🤖 AI Summary
This work addresses the limitation of traditional data valuation methods, which overlook the time-varying nature of sample contributions in time series and thus fail to accurately assess their true utility. To overcome this, the authors propose a time-aware temporal Shapley valuation framework that incorporates exponential and power-law decay mechanisms to model temporal dynamics. By integrating multi-scale parallel valuation with a sample-level adaptive fusion strategy, the approach effectively relaxes the independent and identically distributed (i.i.d.) assumption commonly imposed in conventional methods. Empirical evaluations demonstrate that the proposed framework significantly outperforms existing techniques in tasks such as noise detection and identification of high-value data, particularly in scenarios characterized by strong temporal dependencies, thereby achieving enhanced valuation accuracy and robustness.
📝 Abstract
With the rapid development of machine learning applications on time-series data, accurately assessing the value of training samples has become essential for data selection, noise detection, and model optimization. However, traditional data valuation methods usually assume that samples are independent and identically distributed, and thus ignore the time-varying nature of sample value in time-series data. This paper proposes an improved temporal Shapley data valuation method that enables accurate sample valuation for time-series data through a temporal decay mechanism and a multi-scale fusion strategy. Specifically, we propose three progressively enhanced temporal Shapley methods.
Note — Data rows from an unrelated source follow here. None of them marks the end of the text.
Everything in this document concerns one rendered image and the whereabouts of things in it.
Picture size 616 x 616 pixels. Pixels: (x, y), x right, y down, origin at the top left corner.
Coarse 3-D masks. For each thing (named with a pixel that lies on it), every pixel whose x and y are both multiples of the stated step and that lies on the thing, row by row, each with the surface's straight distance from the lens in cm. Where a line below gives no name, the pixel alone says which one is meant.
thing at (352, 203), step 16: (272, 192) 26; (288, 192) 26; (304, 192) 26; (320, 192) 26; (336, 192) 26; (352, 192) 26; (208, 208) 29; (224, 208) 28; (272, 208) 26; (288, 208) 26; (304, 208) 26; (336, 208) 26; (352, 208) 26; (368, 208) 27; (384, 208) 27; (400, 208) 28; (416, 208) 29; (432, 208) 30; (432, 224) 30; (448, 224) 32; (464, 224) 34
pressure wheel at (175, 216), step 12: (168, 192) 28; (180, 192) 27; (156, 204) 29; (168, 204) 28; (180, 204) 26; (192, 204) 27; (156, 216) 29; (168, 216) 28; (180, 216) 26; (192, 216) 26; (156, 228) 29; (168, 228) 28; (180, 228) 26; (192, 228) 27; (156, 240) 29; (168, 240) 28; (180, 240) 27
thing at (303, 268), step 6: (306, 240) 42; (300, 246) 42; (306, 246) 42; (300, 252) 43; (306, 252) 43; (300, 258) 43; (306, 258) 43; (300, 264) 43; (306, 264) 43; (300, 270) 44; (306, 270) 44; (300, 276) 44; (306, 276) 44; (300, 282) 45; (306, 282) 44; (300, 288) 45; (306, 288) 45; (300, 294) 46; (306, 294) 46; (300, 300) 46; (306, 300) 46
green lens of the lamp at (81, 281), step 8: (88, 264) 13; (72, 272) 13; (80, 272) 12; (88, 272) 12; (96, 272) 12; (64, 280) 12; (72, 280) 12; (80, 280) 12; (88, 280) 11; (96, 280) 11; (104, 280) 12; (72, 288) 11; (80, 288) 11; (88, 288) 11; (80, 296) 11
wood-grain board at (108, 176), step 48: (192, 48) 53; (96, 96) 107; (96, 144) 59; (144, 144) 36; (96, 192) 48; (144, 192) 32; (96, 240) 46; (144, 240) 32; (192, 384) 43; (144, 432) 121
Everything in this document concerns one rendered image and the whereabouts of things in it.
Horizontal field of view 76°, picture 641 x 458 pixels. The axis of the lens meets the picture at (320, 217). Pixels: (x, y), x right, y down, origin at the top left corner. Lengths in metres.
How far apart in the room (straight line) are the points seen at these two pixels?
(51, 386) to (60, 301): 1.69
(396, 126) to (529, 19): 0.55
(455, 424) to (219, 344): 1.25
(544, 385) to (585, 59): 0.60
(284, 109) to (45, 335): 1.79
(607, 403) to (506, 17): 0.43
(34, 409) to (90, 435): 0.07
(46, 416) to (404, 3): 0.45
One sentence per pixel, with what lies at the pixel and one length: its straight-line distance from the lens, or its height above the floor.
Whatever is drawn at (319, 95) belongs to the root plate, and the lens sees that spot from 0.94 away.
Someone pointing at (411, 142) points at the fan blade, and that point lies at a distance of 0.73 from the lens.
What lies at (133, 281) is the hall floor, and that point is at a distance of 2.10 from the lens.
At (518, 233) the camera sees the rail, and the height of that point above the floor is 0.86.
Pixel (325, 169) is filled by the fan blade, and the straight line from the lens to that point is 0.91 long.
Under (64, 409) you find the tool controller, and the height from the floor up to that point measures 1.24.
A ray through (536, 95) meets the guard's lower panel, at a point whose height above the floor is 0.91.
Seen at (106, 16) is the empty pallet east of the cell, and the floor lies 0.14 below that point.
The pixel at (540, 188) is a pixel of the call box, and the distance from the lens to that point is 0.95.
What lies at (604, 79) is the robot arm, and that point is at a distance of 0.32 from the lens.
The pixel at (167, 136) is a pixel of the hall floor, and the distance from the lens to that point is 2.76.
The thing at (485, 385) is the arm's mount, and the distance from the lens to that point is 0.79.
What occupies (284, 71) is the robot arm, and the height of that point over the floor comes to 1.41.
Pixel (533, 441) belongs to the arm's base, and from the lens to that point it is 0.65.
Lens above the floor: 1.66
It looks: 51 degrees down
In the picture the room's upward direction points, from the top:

Temporal-Decay Shapley (TDS) incorporates temporal information into Shapley value computation through exponential decay weights; the improved TDS adopts power exponential decay to better adapt to nonlinear temporal drift; and Multi-Scale Temporal-Decay Shapley (MS-TDS) constructs a multi-scale fusion mechanism that balances the value of short-term hotspot samples and long-term foundational samples through parallel multi-scale valuation and sample-level adaptive fusion. Experimental results show that the proposed methods generally outperform traditional methods in noise detection and high-value data identification tasks, with more evident advantages under most strongly temporal settings, thereby effectively improving the accuracy and robustness of data valuation.